Task to carry out:
This task calls for every entry below to be repeated exactly.

Records drawn from a dataset:
==========

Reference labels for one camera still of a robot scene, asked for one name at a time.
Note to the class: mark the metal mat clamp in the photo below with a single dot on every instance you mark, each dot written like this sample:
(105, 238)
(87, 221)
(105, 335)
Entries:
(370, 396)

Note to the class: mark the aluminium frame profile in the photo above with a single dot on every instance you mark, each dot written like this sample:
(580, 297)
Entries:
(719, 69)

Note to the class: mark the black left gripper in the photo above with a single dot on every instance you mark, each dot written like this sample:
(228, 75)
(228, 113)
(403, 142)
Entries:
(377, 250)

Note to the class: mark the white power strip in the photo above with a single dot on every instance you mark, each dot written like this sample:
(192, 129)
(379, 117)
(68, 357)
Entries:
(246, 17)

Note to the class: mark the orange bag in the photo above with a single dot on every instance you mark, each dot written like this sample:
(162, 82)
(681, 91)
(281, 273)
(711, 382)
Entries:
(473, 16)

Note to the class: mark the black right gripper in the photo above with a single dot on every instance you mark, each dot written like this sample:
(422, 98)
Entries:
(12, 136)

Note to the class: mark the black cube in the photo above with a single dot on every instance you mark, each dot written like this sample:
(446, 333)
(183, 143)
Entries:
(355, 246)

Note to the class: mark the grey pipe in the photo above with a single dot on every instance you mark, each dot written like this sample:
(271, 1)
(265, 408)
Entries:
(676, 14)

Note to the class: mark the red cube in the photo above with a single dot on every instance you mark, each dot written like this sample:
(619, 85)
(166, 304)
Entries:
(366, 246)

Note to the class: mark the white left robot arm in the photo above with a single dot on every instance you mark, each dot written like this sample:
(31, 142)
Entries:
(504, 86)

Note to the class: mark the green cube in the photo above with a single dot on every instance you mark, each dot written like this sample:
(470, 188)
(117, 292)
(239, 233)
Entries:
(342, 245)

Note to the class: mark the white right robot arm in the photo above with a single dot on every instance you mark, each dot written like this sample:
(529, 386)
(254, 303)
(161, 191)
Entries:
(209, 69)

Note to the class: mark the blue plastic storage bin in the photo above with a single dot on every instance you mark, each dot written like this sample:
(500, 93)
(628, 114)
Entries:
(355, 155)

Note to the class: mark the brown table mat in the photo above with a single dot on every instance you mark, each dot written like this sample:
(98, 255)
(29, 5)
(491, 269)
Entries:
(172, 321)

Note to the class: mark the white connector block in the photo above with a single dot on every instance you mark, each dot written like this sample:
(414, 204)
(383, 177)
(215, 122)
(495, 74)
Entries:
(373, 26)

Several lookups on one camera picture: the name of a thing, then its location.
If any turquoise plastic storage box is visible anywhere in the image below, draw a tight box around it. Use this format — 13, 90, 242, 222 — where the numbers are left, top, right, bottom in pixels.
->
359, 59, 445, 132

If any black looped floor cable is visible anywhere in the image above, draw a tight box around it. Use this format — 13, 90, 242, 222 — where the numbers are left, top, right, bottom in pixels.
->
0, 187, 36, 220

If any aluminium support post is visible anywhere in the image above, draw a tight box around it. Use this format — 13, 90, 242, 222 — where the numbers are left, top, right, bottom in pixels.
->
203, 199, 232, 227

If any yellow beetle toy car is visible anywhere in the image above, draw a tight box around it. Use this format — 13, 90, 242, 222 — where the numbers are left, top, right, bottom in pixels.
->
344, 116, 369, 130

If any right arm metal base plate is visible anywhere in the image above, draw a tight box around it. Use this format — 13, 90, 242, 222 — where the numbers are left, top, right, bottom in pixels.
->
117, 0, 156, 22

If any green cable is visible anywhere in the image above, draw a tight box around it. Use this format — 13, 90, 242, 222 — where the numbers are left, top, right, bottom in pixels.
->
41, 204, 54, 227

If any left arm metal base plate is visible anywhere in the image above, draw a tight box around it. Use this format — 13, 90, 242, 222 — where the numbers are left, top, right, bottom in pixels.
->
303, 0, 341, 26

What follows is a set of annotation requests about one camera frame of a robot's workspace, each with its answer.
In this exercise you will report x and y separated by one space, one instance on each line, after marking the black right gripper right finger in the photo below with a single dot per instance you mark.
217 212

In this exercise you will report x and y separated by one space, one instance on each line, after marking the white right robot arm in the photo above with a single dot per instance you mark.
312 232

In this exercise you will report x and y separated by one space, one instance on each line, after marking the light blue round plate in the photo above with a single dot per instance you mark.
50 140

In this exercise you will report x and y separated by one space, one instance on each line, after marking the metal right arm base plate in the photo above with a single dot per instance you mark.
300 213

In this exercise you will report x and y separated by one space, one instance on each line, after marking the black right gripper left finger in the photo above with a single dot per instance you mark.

==========

Written response:
Reference labels for one camera still of a robot scene, asked for one name at a time.
Note to the class: mark the metal mat clamp in the photo below with a single dot on every instance you mark, each dot written like this sample:
(105, 238)
(87, 221)
(105, 335)
Entries:
(370, 396)

Note to the class: mark the aluminium frame profile in the photo above with a single dot on every instance you mark, each dot written like this sample:
(580, 297)
Entries:
(719, 69)

Note to the class: mark the black left gripper in the photo above with a single dot on every instance you mark, each dot written like this sample:
(228, 75)
(228, 113)
(403, 142)
Entries:
(377, 250)

Note to the class: mark the white power strip in the photo above with a single dot on every instance you mark, each dot written like this sample:
(192, 129)
(379, 117)
(68, 357)
Entries:
(246, 17)

Note to the class: mark the orange bag in the photo above with a single dot on every instance you mark, each dot written like this sample:
(162, 82)
(681, 91)
(281, 273)
(711, 382)
Entries:
(473, 16)

Note to the class: mark the black right gripper in the photo above with a single dot on every instance you mark, each dot written like this sample:
(422, 98)
Entries:
(12, 136)

Note to the class: mark the black cube in the photo above with a single dot on every instance you mark, each dot written like this sample:
(446, 333)
(183, 143)
Entries:
(355, 246)

Note to the class: mark the grey pipe in the photo above with a single dot on every instance you mark, each dot written like this sample:
(271, 1)
(265, 408)
Entries:
(676, 14)

Note to the class: mark the red cube in the photo above with a single dot on every instance you mark, each dot written like this sample:
(619, 85)
(166, 304)
Entries:
(366, 246)

Note to the class: mark the white left robot arm in the photo above with a single dot on every instance you mark, each dot written like this sample:
(31, 142)
Entries:
(504, 86)

Note to the class: mark the green cube in the photo above with a single dot on every instance you mark, each dot written like this sample:
(470, 188)
(117, 292)
(239, 233)
Entries:
(342, 245)

Note to the class: mark the white right robot arm in the photo above with a single dot on every instance you mark, each dot written like this sample:
(529, 386)
(254, 303)
(161, 191)
Entries:
(209, 69)

Note to the class: mark the blue plastic storage bin in the photo above with a single dot on every instance you mark, each dot written like this sample:
(500, 93)
(628, 114)
Entries:
(355, 155)

Note to the class: mark the brown table mat in the photo above with a single dot on every instance you mark, each dot written like this sample:
(98, 255)
(29, 5)
(491, 269)
Entries:
(172, 321)

Note to the class: mark the white connector block in the photo above with a single dot on every instance you mark, each dot written like this sample:
(414, 204)
(383, 177)
(215, 122)
(495, 74)
Entries:
(373, 26)

Several lookups on one camera picture: the name of a thing, then its location.
If any turquoise plastic storage box is visible anywhere in the image below, draw a tight box around it. Use this format — 13, 90, 242, 222 — where the numbers are left, top, right, bottom in pixels.
->
359, 59, 445, 132

If any black looped floor cable is visible anywhere in the image above, draw a tight box around it. Use this format — 13, 90, 242, 222 — where the numbers are left, top, right, bottom in pixels.
->
0, 187, 36, 220

If any aluminium support post is visible anywhere in the image above, draw a tight box around it. Use this format — 13, 90, 242, 222 — where the numbers are left, top, right, bottom in pixels.
->
203, 199, 232, 227

If any yellow beetle toy car is visible anywhere in the image above, draw a tight box around it. Use this format — 13, 90, 242, 222 — where the numbers are left, top, right, bottom in pixels.
->
344, 116, 369, 130

If any right arm metal base plate is visible anywhere in the image above, draw a tight box around it. Use this format — 13, 90, 242, 222 — where the numbers are left, top, right, bottom in pixels.
->
117, 0, 156, 22

If any green cable is visible anywhere in the image above, draw a tight box around it. Use this format — 13, 90, 242, 222 — where the numbers are left, top, right, bottom in pixels.
->
41, 204, 54, 227

If any left arm metal base plate is visible anywhere in the image above, draw a tight box around it. Use this format — 13, 90, 242, 222 — where the numbers are left, top, right, bottom in pixels.
->
303, 0, 341, 26

What follows is a set of annotation requests about one camera frame of a robot's workspace, each with its answer.
In this exercise you will report x and y separated by one space, one instance on each line, after marking the black right gripper right finger in the photo below with a single dot per instance you mark.
217 212

In this exercise you will report x and y separated by one space, one instance on each line, after marking the white right robot arm in the photo above with a single dot per instance you mark.
312 232

In this exercise you will report x and y separated by one space, one instance on each line, after marking the light blue round plate in the photo above with a single dot per instance you mark.
50 140

In this exercise you will report x and y separated by one space, one instance on each line, after marking the metal right arm base plate in the photo above with a single dot per instance you mark.
300 213

In this exercise you will report x and y separated by one space, one instance on each line, after marking the black right gripper left finger in the photo above with a single dot per instance you mark.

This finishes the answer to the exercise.